2012年09月04日

愛と放浪の吟遊詩人



昨日のこと。今週日曜日の巣巣「愛のかたまり」展のクロージングイベントで今までやったことのないことをヒックスヴィル中森さんと、と思い立ち歌詞を書いたり勢いついてデモを録ったりしていたら夕暮れ、もう出かける時間に。いつもの広尾へ髪を切りに。ここ半年くらいずっと「マッチ棒みたいにしてください」とオーダーしていたのだが今回は「こういうふうにしてください」と素敵な女性の写真を持っていって「長さ足りてないし」と大笑いされつつ、秋らしい感じにとてもすっきりした。

21時をまわってビルボードライブ東京へエリック・アンダースンのライブを聞きに。静かな熱を帯びた歌を彼の来日を待ちわびた熱心なファンが固唾を飲んで聴き入っているという感じで、まさに“愛と放浪の吟遊詩人”のステージでした。僕が唯一持っている『Blue River』という1972年の名盤からすべて歌ってくれた。僕は「MORE OFTEN THAN NOT」という曲が大好きで、これはエリック・アンダースンの自作曲ではないのだけど、そこで描かれる情景と自分で書いた「glenville」の背景に流れる通奏低音を感じた。映画「クレイジー・ハート」を想起させるような瞬間も。明日も2回公演があります。
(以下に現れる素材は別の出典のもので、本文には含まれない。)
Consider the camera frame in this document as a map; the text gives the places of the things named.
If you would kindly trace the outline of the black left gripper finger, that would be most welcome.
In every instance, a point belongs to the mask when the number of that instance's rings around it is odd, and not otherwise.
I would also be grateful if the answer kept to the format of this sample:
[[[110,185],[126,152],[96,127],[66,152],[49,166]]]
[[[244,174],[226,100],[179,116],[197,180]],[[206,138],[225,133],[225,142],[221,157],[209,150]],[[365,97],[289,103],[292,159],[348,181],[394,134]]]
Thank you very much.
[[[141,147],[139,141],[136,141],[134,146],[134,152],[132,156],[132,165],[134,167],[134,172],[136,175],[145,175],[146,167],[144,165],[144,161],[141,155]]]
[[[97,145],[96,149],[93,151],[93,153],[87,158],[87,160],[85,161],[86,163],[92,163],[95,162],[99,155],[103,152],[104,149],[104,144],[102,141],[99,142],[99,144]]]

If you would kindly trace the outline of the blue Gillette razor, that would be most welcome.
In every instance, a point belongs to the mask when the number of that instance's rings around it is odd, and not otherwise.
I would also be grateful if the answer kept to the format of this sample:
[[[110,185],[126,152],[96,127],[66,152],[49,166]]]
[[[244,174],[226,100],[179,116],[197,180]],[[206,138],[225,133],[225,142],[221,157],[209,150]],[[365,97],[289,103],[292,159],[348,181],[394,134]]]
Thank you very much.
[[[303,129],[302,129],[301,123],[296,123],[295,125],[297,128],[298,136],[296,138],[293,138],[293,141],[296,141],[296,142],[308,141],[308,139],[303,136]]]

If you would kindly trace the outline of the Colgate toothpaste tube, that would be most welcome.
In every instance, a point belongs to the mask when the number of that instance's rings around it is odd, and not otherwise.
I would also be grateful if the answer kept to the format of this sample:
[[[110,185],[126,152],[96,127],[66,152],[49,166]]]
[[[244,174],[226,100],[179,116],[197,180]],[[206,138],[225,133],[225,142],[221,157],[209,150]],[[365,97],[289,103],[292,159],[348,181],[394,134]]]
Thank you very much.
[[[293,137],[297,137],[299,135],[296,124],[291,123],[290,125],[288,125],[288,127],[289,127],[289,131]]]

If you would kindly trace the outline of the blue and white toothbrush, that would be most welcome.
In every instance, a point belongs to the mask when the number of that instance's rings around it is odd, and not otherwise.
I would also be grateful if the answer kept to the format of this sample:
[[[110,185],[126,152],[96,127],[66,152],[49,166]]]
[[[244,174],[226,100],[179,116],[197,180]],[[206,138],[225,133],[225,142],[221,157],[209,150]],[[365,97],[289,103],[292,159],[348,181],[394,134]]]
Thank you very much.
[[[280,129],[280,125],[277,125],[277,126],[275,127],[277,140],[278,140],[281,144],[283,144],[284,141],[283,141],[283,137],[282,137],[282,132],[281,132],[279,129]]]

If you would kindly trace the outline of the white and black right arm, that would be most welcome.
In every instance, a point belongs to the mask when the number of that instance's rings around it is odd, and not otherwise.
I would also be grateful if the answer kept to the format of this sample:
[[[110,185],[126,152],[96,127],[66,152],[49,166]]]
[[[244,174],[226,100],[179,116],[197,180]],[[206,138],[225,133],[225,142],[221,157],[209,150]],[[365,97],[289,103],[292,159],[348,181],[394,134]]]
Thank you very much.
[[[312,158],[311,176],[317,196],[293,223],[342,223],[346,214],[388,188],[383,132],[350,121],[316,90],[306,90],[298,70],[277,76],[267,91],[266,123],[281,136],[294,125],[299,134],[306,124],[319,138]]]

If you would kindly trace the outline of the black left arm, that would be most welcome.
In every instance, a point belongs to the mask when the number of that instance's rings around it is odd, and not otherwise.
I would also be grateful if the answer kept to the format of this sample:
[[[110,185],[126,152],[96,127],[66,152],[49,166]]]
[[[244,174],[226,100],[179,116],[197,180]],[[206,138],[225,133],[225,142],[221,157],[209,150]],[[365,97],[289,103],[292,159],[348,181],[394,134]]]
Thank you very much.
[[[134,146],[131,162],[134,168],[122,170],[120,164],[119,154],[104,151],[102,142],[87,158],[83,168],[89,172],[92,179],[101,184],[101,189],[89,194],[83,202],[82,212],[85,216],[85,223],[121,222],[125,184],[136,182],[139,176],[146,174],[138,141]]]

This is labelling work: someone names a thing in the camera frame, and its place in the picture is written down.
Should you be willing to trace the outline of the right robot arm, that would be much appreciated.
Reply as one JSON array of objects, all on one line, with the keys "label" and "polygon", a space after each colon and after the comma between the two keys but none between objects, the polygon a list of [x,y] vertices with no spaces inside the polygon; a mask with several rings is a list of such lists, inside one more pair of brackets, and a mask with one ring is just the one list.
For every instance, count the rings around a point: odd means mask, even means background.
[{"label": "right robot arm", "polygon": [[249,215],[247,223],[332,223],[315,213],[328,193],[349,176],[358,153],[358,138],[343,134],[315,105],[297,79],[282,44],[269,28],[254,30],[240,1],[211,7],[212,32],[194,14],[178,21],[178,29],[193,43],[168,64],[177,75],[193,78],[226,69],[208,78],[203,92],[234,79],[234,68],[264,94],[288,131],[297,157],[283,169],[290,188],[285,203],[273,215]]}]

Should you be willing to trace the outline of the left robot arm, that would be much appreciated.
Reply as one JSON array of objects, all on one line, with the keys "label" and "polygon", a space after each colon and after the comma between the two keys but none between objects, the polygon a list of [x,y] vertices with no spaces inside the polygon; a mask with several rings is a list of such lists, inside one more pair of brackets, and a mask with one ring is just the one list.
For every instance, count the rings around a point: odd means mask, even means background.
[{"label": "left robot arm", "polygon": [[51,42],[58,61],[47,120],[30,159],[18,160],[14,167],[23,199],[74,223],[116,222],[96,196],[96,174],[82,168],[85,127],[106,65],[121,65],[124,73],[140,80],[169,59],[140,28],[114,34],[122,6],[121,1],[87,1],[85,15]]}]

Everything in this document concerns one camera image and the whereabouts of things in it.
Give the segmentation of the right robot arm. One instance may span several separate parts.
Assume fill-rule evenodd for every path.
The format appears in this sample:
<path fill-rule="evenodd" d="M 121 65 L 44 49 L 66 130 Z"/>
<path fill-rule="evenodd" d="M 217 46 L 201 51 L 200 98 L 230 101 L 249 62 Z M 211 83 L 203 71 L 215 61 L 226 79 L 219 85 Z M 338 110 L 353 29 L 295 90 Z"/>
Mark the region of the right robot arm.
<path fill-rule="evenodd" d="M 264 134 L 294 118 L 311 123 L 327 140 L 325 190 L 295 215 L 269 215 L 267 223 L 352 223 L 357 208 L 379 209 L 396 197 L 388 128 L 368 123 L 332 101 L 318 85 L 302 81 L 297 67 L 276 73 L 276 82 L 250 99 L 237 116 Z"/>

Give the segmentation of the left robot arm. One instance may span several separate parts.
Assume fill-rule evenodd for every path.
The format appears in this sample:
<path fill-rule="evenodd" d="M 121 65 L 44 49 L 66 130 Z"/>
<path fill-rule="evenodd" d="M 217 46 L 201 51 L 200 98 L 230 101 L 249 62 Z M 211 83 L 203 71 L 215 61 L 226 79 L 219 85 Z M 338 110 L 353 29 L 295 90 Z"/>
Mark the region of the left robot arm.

終演して帰路、吉祥寺まで帰ってくると土砂降りの雨。ロータリーのところで30分くらい立ち往生、さっき聴いた歌を反芻。それらは今日六本木まで行かなかったら聴けなかった歌だったのだな、などと当たり前のことを考えるライブ帰り。音を立てて側溝に吸い込まれていく雨を眺めながら、彼がステージで40年ずっと歌い続けてきたであろう「Blue River」のフレーズを辿りました。「青い川は流れ続ける/岸辺に沿って/深みや暗さから僕らを守って/僕らは遠くまで彷徨いたくないのだ」と。